_Information shown_:
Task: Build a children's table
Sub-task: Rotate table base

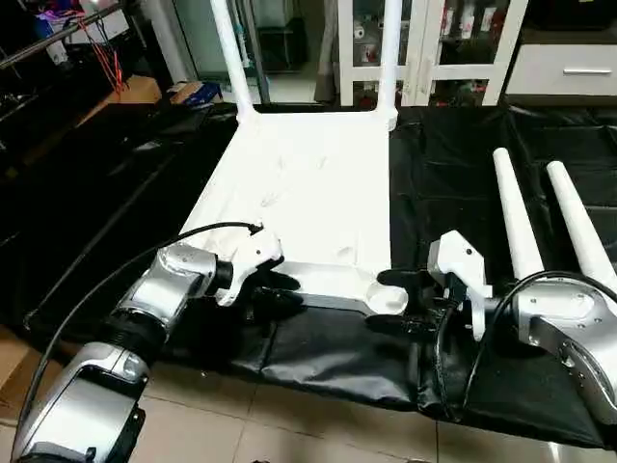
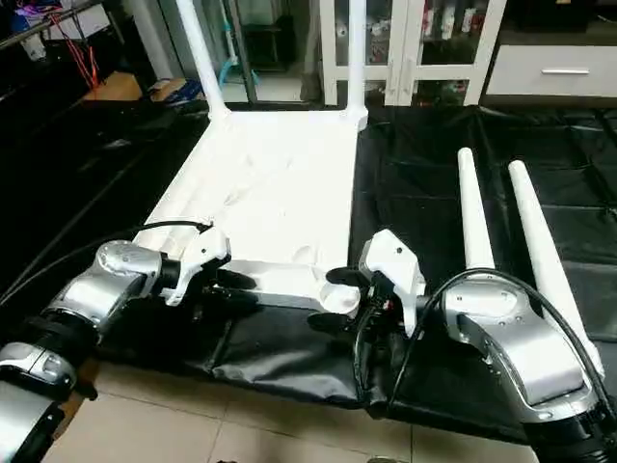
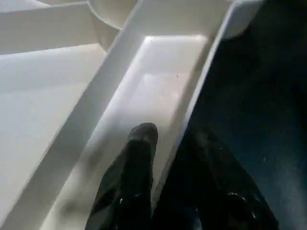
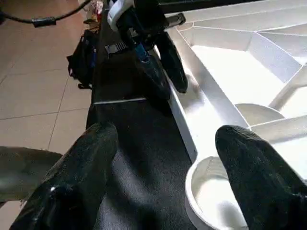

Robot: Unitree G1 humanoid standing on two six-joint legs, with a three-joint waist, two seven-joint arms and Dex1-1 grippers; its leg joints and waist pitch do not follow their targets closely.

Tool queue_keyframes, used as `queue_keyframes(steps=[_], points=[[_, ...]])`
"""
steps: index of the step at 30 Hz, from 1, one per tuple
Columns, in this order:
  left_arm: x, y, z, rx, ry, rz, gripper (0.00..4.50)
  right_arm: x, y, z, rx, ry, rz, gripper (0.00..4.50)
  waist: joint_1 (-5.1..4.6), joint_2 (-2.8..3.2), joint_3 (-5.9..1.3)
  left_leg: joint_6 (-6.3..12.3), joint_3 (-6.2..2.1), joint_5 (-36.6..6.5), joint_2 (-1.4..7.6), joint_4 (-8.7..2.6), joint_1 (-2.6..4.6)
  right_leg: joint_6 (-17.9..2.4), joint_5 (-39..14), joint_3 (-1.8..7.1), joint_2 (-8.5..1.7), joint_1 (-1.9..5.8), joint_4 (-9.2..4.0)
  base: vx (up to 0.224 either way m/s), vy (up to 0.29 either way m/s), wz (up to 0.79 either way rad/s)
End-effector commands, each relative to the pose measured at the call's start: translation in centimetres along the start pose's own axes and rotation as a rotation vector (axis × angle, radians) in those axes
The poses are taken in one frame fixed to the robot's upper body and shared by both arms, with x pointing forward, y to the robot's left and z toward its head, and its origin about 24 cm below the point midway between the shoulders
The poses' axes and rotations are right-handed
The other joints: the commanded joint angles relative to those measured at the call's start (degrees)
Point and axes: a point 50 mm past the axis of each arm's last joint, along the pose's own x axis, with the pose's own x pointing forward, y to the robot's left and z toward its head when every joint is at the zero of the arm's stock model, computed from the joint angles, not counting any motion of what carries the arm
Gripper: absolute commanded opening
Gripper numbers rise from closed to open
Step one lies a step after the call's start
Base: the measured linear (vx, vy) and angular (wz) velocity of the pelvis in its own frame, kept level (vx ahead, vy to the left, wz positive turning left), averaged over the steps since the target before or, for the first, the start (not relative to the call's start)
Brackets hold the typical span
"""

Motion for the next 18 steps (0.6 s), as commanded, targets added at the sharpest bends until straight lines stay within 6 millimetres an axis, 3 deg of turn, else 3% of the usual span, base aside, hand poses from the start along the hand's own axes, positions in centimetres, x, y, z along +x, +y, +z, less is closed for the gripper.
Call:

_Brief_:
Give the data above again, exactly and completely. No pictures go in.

_Solution to the exercise_:
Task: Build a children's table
Sub-task: Rotate table base


Robot: Unitree G1 humanoid standing on two six-joint legs, with a three-joint waist, two seven-joint arms and Dex1-1 grippers; its leg joints and waist pitch do not follow their targets closely.

Tool queue_keyframes, used as `queue_keyframes(steps=[_], points=[[_, ...]])`
"""
steps: index of the step at 30 Hz, from 1, one per tuple
Columns, in this order:
  left_arm: x, y, z, rx, ry, rz, gripper (0.00..4.50)
  right_arm: x, y, z, rx, ry, rz, gripper (0.00..4.50)
  waist: joint_1 (-5.1..4.6), joint_2 (-2.8..3.2), joint_3 (-5.9..1.3)
  left_leg: joint_6 (-6.3..12.3), joint_3 (-6.2..2.1), joint_5 (-36.6..6.5), joint_2 (-1.4..7.6), joint_4 (-8.7..2.6), joint_1 (-2.6..4.6)
  right_leg: joint_6 (-17.9..2.4), joint_5 (-39..14), joint_3 (-1.8..7.1), joint_2 (-8.5..1.7), joint_1 (-1.9..5.8), joint_4 (-9.2..4.0)
  base: vx (up to 0.224 either way m/s), vy (up to 0.29 either way m/s), wz (up to 0.79 either way rad/s)
End-effector commands, each relative to the pose measured at the call's start: translation in centimetres along the start pose's own axes and rotation as a rotation vector (axis × angle, radians) in those axes
The poses are taken in one frame fixed to the robot's upper body and shared by both arms, with x pointing forward, y to the robot's left and z toward its head, and its origin about 24 cm below the point midway between the shoulders
The poses' axes and rotations are right-handed
The other joints: the commanded joint angles relative to those measured at the call's start (degrees)
Point and axes: a point 50 mm past the axis of each arm's last joint, along the pose's own x axis, with the pose's own x pointing forward, y to the robot's left and z toward its head when every joint is at the zero of the arm's stock model, computed from the joint angles, not counting any motion of what carries the arm
Gripper: absolute commanded opening
Gripper numbers rise from closed to open
Step one lies a step after the call's start
Base: the measured linear (vx, vy) and angular (wz) velocity of the pelvis in its own frame, kept level (vx ahead, vy to the left, wz positive turning left), averaged over the steps since the target before or, for the first, the start (not relative to the call's start)
Brackets hold the typical span
"""

Motion for the next 18 steps (0.6 s), as commanded, targets added at the sharpest bends until straight lines stay within 6 millimetres an axis, 3 deg of turn, else 3% of the usual span, base aside, hand poses from the start along the hand's own axes, positions in centimetres, x, y, z along +x, +y, +z, less is closed for the gripper.
Call:

That completes the answer.